Sure.  But I get credit for less lines that way.  ;-)

[...]
> >@@ -319,7 +319,7 @@ static int __fib_validate_source(struct sk_buff *skb, __be32 src, __be32 dst,
> >  	fl4.flowi4_mark = IN_DEV_SRC_VMARK(idev) ? skb->mark : 0;
> >
> >  	net = dev_net(dev);
> >-	if (fib_lookup(net, &fl4, &res))
> >+	if (fib_lookup(net, &fl4, &res, 0))
> >  		goto last_resort;
> >  	if (res.type != RTN_UNICAST &&
> >  	    (res.type != RTN_LOCAL || !IN_DEV_ACCEPT_LOCAL(idev)))
> >@@ -354,7 +354,7 @@ static int __fib_validate_source(struct sk_buff *skb, __be32 src, __be32 dst,
> >  	fl4.flowi4_oif = dev->ifindex;
> >
> >  	ret = 0;
> >-	if (fib_lookup(net, &fl4, &res) == 0) {
> >+	if (fib_lookup(net, &fl4, &res, 0) == 0) {
> >  		if (res.type == RTN_UNICAST)
> >  			ret = FIB_RES_NH(res).nh_scope >= RT_SCOPE_HOST;
> >  	}
> 
> The code for validating a source could probably ignore the LINKDOWN message.
> Otherwise we run the risk of a link flapping and confusing the source since
> the link is down but any Rx packets in the rings are being flushed.
Excellent point.  After thinking about this a bit, I think you are
correct that we would want to consider a dead link or an alive link as a
valid interface for receiving traffic.  Flag added for v3.

[...]
> >@@ -1057,11 +1062,16 @@ int fib_dump_info(struct sk_buff *skb, u32 portid, u32 seq, int event,
> >  			goto nla_put_failure;
> >
> >  		for_nexthops(fi) {
> >+			struct in_device *in_dev = __in_dev_get_rcu(nh->nh_dev);
> >  			rtnh = nla_reserve_nohdr(skb, sizeof(*rtnh));
> >  			if (!rtnh)
> >  				goto nla_put_failure;
> >
> >-			rtnh->rtnh_flags = nh->nh_flags & 0xFF;
> >+			if (in_dev && IN_DEV_IGNORE_ROUTES_WITH_LINKDOWN(in_dev) &&
> >+			    nh->nh_flags & RTNH_F_LINKDOWN)
> >+				rtnh->rtnh_flags = (nh->nh_flags | RTNH_F_DEAD) & 0xFF;
> >+			else
> >+				rtnh->rtnh_flags = nh->nh_flags & 0xFF;
> >  			rtnh->rtnh_hops = nh->nh_weight - 1;
> >  			rtnh->rtnh_ifindex = nh->nh_oif;
> >
> 
> Why not just split this if into two seperate statments?
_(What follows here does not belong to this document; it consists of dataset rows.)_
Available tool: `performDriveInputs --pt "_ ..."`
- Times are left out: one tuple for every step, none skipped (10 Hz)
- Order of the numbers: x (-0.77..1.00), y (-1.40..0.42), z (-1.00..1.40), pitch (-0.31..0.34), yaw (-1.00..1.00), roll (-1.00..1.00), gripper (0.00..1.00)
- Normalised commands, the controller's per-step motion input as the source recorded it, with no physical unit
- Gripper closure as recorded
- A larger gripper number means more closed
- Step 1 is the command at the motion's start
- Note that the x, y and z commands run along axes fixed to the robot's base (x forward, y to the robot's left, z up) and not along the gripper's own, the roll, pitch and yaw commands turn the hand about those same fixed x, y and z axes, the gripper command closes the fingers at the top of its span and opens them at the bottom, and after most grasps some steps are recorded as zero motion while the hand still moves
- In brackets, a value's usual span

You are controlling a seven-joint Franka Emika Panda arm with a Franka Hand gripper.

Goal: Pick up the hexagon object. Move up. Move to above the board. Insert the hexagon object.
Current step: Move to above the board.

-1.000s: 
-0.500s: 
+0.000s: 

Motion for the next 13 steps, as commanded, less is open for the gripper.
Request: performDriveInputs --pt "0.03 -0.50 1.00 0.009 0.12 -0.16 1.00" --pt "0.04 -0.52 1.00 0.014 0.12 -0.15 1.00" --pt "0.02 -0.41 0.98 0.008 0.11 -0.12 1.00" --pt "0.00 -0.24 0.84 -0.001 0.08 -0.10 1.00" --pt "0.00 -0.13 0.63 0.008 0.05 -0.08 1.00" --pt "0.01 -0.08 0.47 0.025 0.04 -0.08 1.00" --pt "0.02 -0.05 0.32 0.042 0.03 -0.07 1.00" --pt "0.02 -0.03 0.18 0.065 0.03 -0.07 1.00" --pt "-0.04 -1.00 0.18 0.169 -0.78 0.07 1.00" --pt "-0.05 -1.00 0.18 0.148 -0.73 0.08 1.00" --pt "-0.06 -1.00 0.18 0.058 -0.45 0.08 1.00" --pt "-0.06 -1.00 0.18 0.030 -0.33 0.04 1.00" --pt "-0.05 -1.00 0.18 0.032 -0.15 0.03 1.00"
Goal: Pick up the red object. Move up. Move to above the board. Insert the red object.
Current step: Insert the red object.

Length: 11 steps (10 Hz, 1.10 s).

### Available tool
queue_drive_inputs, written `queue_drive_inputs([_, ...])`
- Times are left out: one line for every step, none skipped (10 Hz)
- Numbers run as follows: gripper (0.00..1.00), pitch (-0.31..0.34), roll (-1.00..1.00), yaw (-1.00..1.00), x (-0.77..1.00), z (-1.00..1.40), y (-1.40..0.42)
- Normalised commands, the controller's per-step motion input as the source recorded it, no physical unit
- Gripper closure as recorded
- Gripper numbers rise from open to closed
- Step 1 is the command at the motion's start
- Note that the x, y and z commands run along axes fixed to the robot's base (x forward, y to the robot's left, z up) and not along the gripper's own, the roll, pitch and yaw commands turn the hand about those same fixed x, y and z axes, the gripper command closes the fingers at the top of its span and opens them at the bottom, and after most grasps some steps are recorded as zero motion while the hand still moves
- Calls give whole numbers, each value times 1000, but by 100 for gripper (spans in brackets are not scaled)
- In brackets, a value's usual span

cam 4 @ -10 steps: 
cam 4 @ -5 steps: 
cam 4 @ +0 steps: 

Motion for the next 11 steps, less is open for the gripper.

One taking care of
> the first setting of rtnh_flags and then a second one ORing in the
> RTNH_F_DEAD.
If that seems easier to maintain, I can do that for v3.

[...]
> >diff --git a/net/ipv4/fib_trie.c b/net/ipv4/fib_trie.c
> >index 3c699c4..f75ca20 100644
> >--- a/net/ipv4/fib_trie.c
> >+++ b/net/ipv4/fib_trie.c
> >@@ -1407,11 +1407,18 @@ found:
> >  		}
> >  		if (fi->fib_flags & RTNH_F_DEAD)
> >  			continue;
> >+
> >  		for (nhsel = 0; nhsel < fi->fib_nhs; nhsel++) {
> >  			const struct fib_nh *nh = &fi->fib_nh[nhsel];
> >+			struct in_device *in_dev = __in_dev_get_rcu(nh->nh_dev);
> >
> >  			if (nh->nh_flags & RTNH_F_DEAD)
> >  				continue;
> >+			if (in_dev &&
> >+			    IN_DEV_IGNORE_ROUTES_WITH_LINKDOWN(in_dev) &&
> >+			    nh->nh_flags & RTNH_F_LINKDOWN &&
> >+			    !(fib_flags & FIB_LOOKUP_IGNORE_LINKSTATE))
> >+				continue;
> >  			if (flp->flowi4_oif && flp->flowi4_oif != nh->nh_oif)
> >  				continue;
> >
> 
> The order of checks should be:
> 	1.  (nh->nh_flags & RTNH_F_LINKDOWN)
> 	2.  !(fib_flags & FIB_LOOKUP_IGNORE_LINKSTATE)
This one is not needed as we will not have this flag set anywhere but 1,
3, and 4 in that order seems cleaner.

> 	3.  in_dev
> 	4. IGNORE_ROUTES_WITH_LINKDOWN
> 
> That way we don't waste time checking the in_dev if the link isn't reported
> as being down.  Also I would probably move the whole block inside an if
> statement based off of the first 2 checks since nothing else is making use
> of in_dev.
This seems like a nice optimization.  I'll do it here and above outside
the nh loop.

> 
> >diff --git a/net/ipv4/netfilter/ipt_rpfilter.c b/net/ipv4/netfilter/ipt_rpfilter.c
> >index 4bfaedf..250c633 100644
> >--- a/net/ipv4/netfilter/ipt_rpfilter.c
> >+++ b/net/ipv4/netfilter/ipt_rpfilter.c
> >@@ -40,7 +40,7 @@ static bool rpfilter_lookup_reverse(struct flowi4 *fl4,
> >  	struct net *net = dev_net(dev);
> >  	int ret __maybe_unused;
> >
> >-	if (fib_lookup(net, fl4, &res))
> >+	if (fib_lookup(net, fl4, &res, 0))
> >  		return false;
> >
> >  	if (res.type != RTN_UNICAST) {
> 
> Any rpfilter stuff can probably ignore the linkdown check since it is
> possible that a driver could be flushing data just after a link went down.
Agreed based on thoughts from __fib_validate_source.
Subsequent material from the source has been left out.